## Task objective
Nothing but the lines from the start of the records through the line that contains "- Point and" is to be copied, and each is to be copied exactly.

++++++

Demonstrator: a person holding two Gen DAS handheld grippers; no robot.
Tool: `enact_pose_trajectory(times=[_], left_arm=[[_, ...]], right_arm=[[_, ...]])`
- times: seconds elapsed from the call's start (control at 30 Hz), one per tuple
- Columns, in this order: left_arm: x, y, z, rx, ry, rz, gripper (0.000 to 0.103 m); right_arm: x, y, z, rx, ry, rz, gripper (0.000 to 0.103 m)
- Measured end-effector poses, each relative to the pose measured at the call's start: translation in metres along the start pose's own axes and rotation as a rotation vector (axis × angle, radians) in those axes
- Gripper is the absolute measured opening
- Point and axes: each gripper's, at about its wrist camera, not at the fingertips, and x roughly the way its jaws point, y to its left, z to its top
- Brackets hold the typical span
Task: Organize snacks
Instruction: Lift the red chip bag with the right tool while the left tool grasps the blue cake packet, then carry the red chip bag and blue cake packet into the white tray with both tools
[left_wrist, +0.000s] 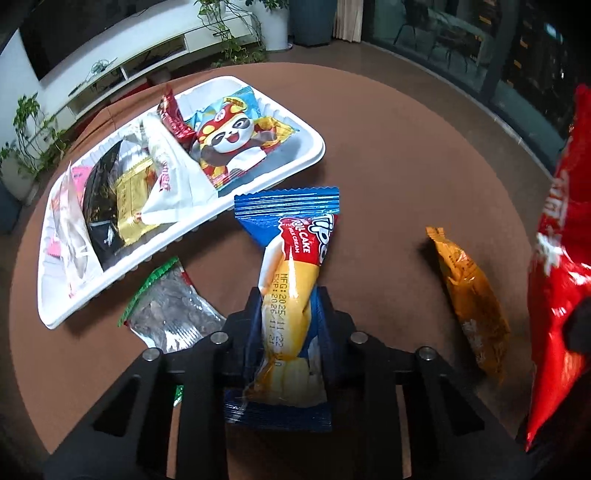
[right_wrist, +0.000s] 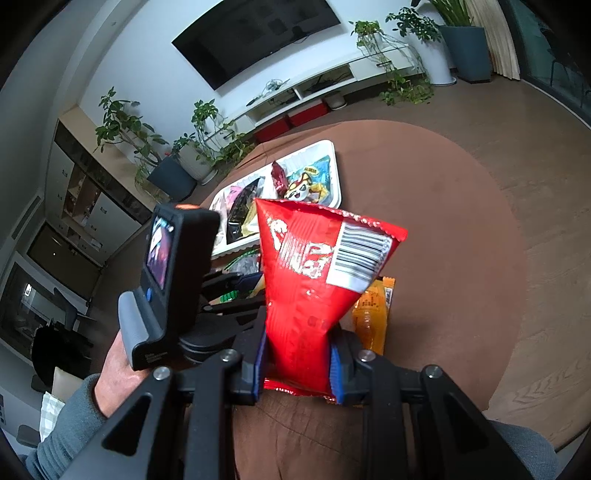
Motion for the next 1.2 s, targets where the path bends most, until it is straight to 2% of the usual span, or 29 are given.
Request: enact_pose_trajectory(times=[0.37,0.57,0.7,0.87,1.03,1.13,1.2], left_arm=[[-0.044,0.036,-0.028,-0.183,-0.102,-0.185,0.025],[-0.077,0.079,-0.039,-0.292,-0.16,-0.227,0.025],[-0.092,0.119,-0.043,-0.371,-0.194,-0.222,0.025],[-0.108,0.175,-0.04,-0.451,-0.237,-0.17,0.025],[-0.113,0.228,-0.024,-0.519,-0.256,-0.093,0.025],[-0.107,0.245,-0.011,-0.529,-0.25,-0.057,0.025],[-0.099,0.25,-0.003,-0.532,-0.237,-0.064,0.025]], right_arm=[[-0.002,0.002,0.004,-0.007,-0.005,-0.008,0.029],[0.001,0.004,0.019,-0.02,-0.011,-0.019,0.029],[0.012,0.001,0.035,-0.024,0.003,-0.028,0.029],[0.038,0.003,0.067,-0.053,0.04,-0.051,0.029],[0.077,0.035,0.108,-0.149,0.092,-0.058,0.029],[0.106,0.061,0.127,-0.206,0.129,-0.051,0.029],[0.125,0.08,0.136,-0.244,0.15,-0.043,0.029]])
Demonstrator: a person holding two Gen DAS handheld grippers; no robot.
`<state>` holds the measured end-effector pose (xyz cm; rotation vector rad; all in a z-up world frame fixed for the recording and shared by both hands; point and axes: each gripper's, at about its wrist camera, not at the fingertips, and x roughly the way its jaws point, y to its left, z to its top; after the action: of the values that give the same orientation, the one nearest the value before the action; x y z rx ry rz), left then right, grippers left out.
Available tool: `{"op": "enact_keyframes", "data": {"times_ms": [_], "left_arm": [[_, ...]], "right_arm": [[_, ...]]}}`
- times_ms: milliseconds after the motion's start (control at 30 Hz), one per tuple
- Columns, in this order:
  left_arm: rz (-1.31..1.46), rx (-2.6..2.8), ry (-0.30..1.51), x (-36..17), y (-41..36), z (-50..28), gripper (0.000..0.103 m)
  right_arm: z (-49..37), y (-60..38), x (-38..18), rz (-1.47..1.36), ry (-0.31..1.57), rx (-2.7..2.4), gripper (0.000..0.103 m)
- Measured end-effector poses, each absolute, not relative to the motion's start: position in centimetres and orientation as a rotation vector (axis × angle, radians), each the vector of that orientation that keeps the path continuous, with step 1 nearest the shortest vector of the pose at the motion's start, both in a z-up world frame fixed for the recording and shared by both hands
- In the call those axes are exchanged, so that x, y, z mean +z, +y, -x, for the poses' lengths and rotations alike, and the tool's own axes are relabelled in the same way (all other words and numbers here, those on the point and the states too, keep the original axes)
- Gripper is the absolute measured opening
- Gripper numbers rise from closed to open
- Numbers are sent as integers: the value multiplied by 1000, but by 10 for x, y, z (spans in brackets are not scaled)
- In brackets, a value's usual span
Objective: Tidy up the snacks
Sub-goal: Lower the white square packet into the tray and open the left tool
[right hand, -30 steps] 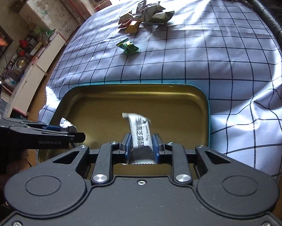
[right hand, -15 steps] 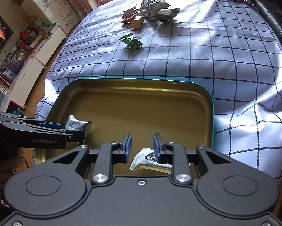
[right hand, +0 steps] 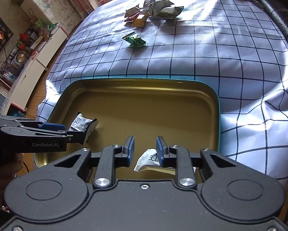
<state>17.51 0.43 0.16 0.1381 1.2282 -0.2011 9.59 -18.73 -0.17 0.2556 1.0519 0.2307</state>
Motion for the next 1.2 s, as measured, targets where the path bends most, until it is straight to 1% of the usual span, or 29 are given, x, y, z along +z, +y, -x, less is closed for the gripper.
{"op": "enact_keyframes", "data": {"times_ms": [400, 500, 767, 1200], "left_arm": [[-161, -224, 1254, 3, 5, -165, 52], [-173, -226, 1224, 10, 5, -161, 52], [-199, -246, 1075, 35, -1, -155, 52], [-123, -237, 1041, 37, -7, -164, 52]], "right_arm": [[-97, -182, -5, -246, 1067, 250, 36], [-97, -181, -5, -248, 1070, 251, 36], [-99, -178, -4, -239, 1062, 264, 36], [-100, -176, -2, -232, 1059, 270, 36]]}}
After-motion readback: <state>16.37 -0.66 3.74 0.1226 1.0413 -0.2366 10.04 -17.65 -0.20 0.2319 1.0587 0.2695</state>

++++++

## Solved problem
Demonstrator: a person holding two Gen DAS handheld grippers; no robot.
Tool: `enact_pose_trajectory(times=[_], left_arm=[[_, ...]], right_arm=[[_, ...]])`
- times: seconds elapsed from the call's start (control at 30 Hz), one per tuple
- Columns, in this order: left_arm: x, y, z, rx, ry, rz, gripper (0.000 to 0.103 m); right_arm: x, y, z, rx, ry, rz, gripper (0.000 to 0.103 m)
- Measured end-effector poses, each relative to the pose measured at the call's start: translation in metres along the start pose's own axes and rotation as a rotation vector (axis × angle, radians) in those axes
- Gripper is the absolute measured opening
- Point and axes: each gripper's, at about its wrist camera, not at the fingertips, and x roughly the way its jaws point, y to its left, z to its top

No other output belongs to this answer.